* _Required work_
Return only the lines of the listing below that run from the line with "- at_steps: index" through the line with "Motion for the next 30", both ends included, exactly as written.
--- Provided data Enclosed Below ---
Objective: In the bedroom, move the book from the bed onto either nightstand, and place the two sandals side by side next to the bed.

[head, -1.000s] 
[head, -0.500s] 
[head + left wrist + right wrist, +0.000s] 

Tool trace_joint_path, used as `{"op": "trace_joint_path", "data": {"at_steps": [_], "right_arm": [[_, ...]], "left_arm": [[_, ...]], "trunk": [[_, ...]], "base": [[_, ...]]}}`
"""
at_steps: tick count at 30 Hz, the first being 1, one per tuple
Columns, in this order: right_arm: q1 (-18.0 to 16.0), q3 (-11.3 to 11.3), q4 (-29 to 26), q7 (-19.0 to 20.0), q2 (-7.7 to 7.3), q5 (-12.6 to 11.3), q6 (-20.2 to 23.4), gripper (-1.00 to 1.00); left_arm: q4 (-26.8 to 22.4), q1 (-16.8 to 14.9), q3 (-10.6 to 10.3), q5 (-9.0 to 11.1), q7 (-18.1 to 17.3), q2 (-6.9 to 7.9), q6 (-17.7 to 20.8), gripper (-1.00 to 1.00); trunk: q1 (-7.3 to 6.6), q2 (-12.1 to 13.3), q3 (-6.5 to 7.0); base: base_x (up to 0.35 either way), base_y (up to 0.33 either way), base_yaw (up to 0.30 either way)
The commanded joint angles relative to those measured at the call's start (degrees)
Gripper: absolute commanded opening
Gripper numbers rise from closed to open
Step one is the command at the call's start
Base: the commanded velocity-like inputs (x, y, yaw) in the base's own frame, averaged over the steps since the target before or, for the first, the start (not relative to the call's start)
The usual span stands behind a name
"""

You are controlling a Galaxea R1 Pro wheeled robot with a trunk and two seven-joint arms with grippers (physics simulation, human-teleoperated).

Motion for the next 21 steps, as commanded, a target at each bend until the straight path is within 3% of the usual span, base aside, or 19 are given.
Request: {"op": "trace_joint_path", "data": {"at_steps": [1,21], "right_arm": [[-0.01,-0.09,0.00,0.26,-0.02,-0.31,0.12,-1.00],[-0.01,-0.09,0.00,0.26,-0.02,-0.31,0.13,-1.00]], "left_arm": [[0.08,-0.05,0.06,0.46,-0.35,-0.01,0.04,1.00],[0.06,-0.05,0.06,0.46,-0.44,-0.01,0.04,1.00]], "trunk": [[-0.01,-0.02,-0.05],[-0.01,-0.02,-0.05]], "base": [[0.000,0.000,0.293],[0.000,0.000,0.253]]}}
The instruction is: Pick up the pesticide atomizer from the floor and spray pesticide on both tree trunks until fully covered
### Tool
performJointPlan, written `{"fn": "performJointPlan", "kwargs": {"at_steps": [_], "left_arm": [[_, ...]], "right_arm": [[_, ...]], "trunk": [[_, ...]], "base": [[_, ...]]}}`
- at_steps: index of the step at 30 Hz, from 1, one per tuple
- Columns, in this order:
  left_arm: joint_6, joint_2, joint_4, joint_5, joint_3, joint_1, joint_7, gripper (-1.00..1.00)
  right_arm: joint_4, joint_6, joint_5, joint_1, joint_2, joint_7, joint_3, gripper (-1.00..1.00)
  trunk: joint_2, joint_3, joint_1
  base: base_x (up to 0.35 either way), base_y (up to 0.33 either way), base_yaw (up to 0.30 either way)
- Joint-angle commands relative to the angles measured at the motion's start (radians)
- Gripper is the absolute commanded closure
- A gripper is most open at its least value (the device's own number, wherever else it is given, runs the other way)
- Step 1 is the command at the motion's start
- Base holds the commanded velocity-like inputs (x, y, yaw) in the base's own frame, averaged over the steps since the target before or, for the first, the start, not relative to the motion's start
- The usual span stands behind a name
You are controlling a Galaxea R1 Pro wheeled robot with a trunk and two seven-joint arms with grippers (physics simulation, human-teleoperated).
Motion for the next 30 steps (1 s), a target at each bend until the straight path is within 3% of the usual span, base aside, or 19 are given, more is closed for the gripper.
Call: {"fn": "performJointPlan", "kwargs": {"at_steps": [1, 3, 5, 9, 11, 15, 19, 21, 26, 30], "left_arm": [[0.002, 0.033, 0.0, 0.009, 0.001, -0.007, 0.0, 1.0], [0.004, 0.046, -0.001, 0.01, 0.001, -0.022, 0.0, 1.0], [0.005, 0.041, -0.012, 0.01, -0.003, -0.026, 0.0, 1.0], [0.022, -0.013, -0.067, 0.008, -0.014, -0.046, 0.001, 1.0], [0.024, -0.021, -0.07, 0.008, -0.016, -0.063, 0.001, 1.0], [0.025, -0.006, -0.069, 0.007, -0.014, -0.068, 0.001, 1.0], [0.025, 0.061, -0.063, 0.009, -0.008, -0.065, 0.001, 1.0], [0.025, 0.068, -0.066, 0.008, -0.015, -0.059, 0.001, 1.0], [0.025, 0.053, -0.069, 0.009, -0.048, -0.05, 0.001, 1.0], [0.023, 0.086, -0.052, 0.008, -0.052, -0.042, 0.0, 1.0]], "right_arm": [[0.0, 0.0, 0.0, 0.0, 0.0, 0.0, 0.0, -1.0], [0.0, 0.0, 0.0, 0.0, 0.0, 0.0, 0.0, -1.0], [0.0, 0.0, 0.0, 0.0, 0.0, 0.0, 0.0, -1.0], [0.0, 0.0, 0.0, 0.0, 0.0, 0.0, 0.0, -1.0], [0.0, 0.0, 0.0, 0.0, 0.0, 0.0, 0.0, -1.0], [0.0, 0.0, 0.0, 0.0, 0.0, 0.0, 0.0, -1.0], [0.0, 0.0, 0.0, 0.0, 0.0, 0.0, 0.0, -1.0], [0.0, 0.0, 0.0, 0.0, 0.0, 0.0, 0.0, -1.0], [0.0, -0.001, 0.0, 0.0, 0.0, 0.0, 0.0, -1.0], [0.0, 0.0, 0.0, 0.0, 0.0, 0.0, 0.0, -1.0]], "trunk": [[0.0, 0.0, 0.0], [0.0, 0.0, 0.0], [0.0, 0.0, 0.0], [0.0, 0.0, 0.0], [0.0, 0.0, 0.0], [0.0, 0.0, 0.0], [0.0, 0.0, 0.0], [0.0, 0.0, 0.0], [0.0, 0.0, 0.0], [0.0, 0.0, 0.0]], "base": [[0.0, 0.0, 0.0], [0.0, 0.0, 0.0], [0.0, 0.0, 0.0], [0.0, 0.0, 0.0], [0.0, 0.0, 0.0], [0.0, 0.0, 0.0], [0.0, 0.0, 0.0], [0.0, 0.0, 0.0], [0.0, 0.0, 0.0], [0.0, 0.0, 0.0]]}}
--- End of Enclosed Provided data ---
* _Solution to the problem_
- at_steps: index of the step at 30 Hz, from 1, one per tuple
- Columns, in this order:
  left_arm: joint_6, joint_2, joint_4, joint_5, joint_3, joint_1, joint_7, gripper (-1.00..1.00)
  right_arm: joint_4, joint_6, joint_5, joint_1, joint_2, joint_7, joint_3, gripper (-1.00..1.00)
  trunk: joint_2, joint_3, joint_1
  base: base_x (up to 0.35 either way), base_y (up to 0.33 either way), base_yaw (up to 0.30 either way)
- Joint-angle commands relative to the angles measured at the motion's start (radians)
- Gripper is the absolute commanded closure
- A gripper is most open at its least value (the device's own number, wherever else it is given, runs the other way)
- Step 1 is the command at the motion's start
- Base holds the commanded velocity-like inputs (x, y, yaw) in the base's own frame, averaged over the steps since the target before or, for the first, the start, not relative to the motion's start
- The usual span stands behind a name
You are controlling a Galaxea R1 Pro wheeled robot with a trunk and two seven-joint arms with grippers (physics simulation, human-teleoperated).
Motion for the next 30 steps (1 s), a target at each bend until the straight path is within 3% of the usual span, base aside, or 19 are given, more is closed for the gripper.

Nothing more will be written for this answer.